[Source data]
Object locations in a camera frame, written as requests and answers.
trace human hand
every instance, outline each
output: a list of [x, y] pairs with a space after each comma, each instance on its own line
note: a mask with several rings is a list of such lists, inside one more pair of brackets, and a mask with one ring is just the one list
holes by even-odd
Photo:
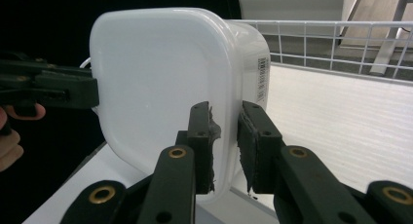
[[[13, 106], [5, 106], [0, 108], [0, 129], [7, 122], [7, 115], [19, 120], [39, 120], [46, 114], [46, 109], [40, 104], [35, 105], [37, 115], [34, 117], [19, 116], [16, 114]], [[17, 159], [21, 157], [24, 150], [19, 145], [20, 136], [12, 130], [8, 135], [0, 135], [0, 172], [11, 166]]]

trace barcode label
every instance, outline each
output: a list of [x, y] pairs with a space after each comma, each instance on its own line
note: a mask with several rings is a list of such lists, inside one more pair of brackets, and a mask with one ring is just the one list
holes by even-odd
[[257, 102], [263, 100], [267, 95], [268, 64], [267, 57], [258, 59]]

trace ribbed white surface
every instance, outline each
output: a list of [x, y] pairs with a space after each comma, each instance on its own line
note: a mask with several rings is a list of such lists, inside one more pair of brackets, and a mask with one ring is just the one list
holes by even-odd
[[412, 86], [273, 66], [267, 113], [287, 145], [313, 150], [341, 182], [413, 187]]

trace white table
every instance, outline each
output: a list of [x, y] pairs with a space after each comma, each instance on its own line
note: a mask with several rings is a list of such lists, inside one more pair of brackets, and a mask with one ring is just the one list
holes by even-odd
[[[273, 66], [267, 113], [287, 145], [313, 150], [341, 182], [362, 192], [381, 179], [413, 187], [411, 85]], [[128, 187], [145, 176], [105, 146], [24, 223], [58, 223], [96, 181]], [[245, 190], [239, 173], [216, 204], [197, 205], [197, 223], [278, 223], [272, 196]]]

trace white container lid
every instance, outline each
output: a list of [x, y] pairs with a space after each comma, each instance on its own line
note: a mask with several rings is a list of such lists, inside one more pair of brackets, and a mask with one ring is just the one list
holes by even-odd
[[238, 162], [244, 58], [236, 33], [211, 12], [172, 8], [107, 13], [91, 34], [102, 131], [135, 168], [152, 173], [161, 151], [187, 130], [191, 106], [209, 101], [222, 133], [213, 145], [215, 192], [197, 196], [201, 203], [229, 190]]

YOUR INSTRUCTIONS:
What is the number of lines in the data that include "trace"? Respond with that number and no other text.

THE ANSWER:
5